### Problem requirements
Write the records out again exactly, but without pictures.

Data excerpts
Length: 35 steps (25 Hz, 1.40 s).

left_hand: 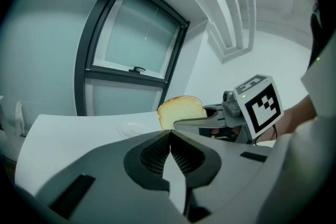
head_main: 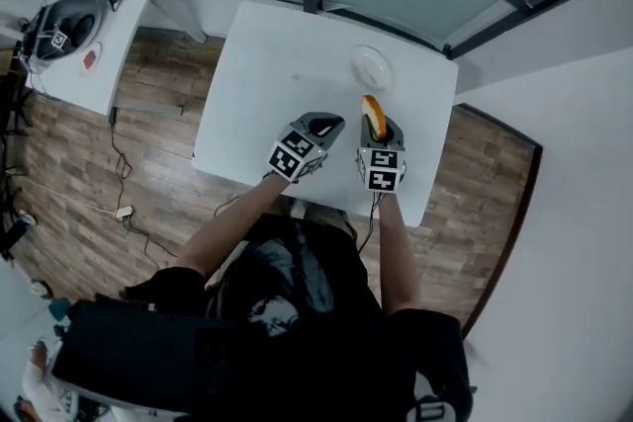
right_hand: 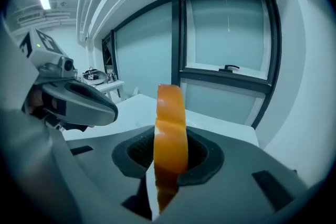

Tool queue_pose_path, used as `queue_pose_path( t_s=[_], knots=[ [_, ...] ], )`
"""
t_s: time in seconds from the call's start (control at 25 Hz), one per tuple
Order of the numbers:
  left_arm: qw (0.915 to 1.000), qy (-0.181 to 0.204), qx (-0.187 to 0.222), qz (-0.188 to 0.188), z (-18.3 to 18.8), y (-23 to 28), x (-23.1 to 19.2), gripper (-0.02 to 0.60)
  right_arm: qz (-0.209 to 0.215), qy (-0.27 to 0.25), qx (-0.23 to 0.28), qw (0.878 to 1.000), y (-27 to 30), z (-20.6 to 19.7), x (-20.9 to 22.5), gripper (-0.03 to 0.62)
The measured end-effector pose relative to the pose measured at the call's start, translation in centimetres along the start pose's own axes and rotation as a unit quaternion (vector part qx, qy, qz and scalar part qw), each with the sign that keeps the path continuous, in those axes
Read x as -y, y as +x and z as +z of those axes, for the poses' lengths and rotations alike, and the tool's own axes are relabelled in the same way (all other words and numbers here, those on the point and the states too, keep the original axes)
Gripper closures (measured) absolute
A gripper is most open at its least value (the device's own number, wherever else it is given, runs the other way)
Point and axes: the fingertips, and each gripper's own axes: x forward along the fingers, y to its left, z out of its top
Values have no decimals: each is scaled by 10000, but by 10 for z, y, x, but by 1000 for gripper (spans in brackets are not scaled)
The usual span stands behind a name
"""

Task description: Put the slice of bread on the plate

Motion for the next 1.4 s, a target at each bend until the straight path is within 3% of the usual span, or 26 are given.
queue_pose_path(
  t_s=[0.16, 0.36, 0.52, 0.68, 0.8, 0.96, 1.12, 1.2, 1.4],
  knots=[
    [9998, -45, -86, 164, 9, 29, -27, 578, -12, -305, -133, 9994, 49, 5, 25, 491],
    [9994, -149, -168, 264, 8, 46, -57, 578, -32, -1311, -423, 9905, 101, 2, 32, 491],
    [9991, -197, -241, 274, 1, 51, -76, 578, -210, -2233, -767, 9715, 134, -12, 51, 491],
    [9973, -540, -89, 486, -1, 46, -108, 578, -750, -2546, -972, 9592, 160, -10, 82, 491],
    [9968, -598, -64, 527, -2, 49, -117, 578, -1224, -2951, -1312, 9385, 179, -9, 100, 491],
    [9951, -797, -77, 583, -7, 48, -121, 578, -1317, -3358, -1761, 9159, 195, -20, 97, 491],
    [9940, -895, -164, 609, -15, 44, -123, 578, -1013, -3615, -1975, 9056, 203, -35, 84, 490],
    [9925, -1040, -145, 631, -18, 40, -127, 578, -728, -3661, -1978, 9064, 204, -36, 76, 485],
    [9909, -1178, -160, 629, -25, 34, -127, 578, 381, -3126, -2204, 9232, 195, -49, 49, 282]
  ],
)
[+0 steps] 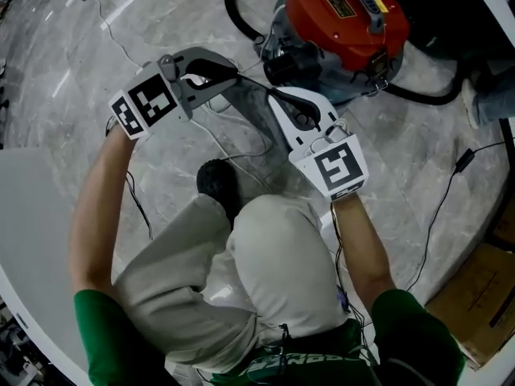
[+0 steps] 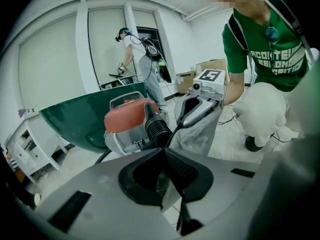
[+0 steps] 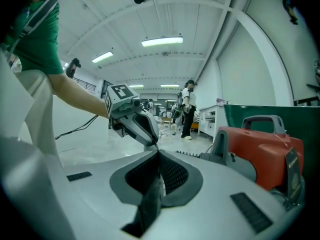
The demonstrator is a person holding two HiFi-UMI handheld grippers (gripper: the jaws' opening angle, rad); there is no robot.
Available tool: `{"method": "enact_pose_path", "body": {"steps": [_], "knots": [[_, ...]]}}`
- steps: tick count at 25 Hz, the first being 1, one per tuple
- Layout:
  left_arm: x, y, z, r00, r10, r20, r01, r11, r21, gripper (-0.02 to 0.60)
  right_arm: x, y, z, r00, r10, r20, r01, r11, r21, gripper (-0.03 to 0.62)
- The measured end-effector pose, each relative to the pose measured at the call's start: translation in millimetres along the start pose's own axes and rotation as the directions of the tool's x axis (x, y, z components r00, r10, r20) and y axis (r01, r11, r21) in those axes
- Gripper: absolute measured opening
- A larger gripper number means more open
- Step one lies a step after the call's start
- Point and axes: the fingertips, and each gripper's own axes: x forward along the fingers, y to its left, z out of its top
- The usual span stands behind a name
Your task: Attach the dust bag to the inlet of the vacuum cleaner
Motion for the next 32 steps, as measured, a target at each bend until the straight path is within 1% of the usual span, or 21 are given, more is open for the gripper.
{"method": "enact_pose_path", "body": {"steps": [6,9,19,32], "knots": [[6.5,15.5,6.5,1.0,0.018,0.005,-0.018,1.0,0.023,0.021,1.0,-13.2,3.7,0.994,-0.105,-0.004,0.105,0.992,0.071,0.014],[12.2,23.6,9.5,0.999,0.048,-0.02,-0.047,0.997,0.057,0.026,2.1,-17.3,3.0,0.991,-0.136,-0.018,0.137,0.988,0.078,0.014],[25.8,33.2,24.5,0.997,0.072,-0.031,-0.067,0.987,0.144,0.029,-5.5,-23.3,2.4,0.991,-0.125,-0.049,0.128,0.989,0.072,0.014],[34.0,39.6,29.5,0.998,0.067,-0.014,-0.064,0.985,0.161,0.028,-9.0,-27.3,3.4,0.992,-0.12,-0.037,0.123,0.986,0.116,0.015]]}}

### Task response
Length: 35 steps (25 Hz, 1.40 s).

left_hand: 
head_main: 
right_hand: 

Tool queue_pose_path, used as `queue_pose_path( t_s=[_], knots=[ [_, ...] ], )`
"""
t_s: time in seconds from the call's start (control at 25 Hz), one per tuple
Order of the numbers:
  left_arm: qw (0.915 to 1.000), qy (-0.181 to 0.204), qx (-0.187 to 0.222), qz (-0.188 to 0.188), z (-18.3 to 18.8), y (-23 to 28), x (-23.1 to 19.2), gripper (-0.02 to 0.60)
  right_arm: qz (-0.209 to 0.215), qy (-0.27 to 0.25), qx (-0.23 to 0.28), qw (0.878 to 1.000), y (-27 to 30), z (-20.6 to 19.7), x (-20.9 to 22.5), gripper (-0.03 to 0.62)
The measured end-effector pose relative to the pose measured at the call's start, translation in centimetres along the start pose's own axes and rotation as a unit quaternion (vector part qx, qy, qz and scalar part qw), each with the sign that keeps the path continuous, in those axes
Read x as -y, y as +x and z as +z of those axes, for the poses' lengths and rotations alike, and the tool's own axes are relabelled in the same way (all other words and numbers here, those on the point and the states too, keep the original axes)
Gripper closures (measured) absolute
A gripper is most open at its least value (the device's own number, wherever else it is given, runs the other way)
Point and axes: the fingertips, and each gripper's own axes: x forward along the fingers, y to its left, z out of its top
Values have no decimals: each is scaled by 10000, but by 10 for z, y, x, but by 1000 for gripper (spans in brackets are not scaled)
The usual span stands behind a name
"""

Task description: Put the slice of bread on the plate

Motion for the next 1.4 s, a target at each bend until the straight path is within 3% of the usual span, or 26 are given.
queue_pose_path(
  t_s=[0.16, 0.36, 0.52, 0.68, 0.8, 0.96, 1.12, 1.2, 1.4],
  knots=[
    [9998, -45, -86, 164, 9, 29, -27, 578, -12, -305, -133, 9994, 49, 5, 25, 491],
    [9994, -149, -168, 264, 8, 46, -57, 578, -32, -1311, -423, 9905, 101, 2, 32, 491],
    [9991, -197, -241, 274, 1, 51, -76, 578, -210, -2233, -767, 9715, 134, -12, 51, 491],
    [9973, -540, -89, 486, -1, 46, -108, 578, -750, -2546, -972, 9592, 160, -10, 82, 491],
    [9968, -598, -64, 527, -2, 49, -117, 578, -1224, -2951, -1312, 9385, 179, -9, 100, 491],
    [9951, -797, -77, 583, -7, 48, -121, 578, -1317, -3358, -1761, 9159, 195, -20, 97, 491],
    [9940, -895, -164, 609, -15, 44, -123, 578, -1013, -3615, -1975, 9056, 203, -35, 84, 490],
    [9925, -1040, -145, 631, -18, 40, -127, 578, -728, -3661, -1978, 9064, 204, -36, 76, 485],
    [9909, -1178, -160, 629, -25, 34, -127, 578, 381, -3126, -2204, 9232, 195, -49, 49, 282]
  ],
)
[+0 steps] 
[+0 steps] 
[+0 steps] 
The demonstrator is a person holding two HiFi-UMI handheld grippers (gripper: the jaws' opening angle, rad); there is no robot.
Available tool: `{"method": "enact_pose_path", "body": {"steps": [_], "knots": [[_, ...]]}}`
- steps: tick count at 25 Hz, the first being 1, one per tuple
- Layout:
  left_arm: x, y, z, r00, r10, r20, r01, r11, r21, gripper (-0.02 to 0.60)
  right_arm: x, y, z, r00, r10, r20, r01, r11, r21, gripper (-0.03 to 0.62)
- The measured end-effector pose, each relative to the pose measured at the call's start: translation in millimetres along the start pose's own axes and rotation as the directions of the tool's x axis (x, y, z components r00, r10, r20) and y axis (r01, r11, r21) in those axes
- Gripper: absolute measured opening
- A larger gripper number means more open
- Step one lies a step after the call's start
- Point and axes: the fingertips, and each gripper's own axes: x forward along the fingers, y to its left, z out of its top
- The usual span stands behind a name
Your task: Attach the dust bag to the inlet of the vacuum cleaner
Motion for the next 32 steps, as measured, a target at each bend until the straight path is within 1% of the usual span, or 21 are given, more is open for the gripper.
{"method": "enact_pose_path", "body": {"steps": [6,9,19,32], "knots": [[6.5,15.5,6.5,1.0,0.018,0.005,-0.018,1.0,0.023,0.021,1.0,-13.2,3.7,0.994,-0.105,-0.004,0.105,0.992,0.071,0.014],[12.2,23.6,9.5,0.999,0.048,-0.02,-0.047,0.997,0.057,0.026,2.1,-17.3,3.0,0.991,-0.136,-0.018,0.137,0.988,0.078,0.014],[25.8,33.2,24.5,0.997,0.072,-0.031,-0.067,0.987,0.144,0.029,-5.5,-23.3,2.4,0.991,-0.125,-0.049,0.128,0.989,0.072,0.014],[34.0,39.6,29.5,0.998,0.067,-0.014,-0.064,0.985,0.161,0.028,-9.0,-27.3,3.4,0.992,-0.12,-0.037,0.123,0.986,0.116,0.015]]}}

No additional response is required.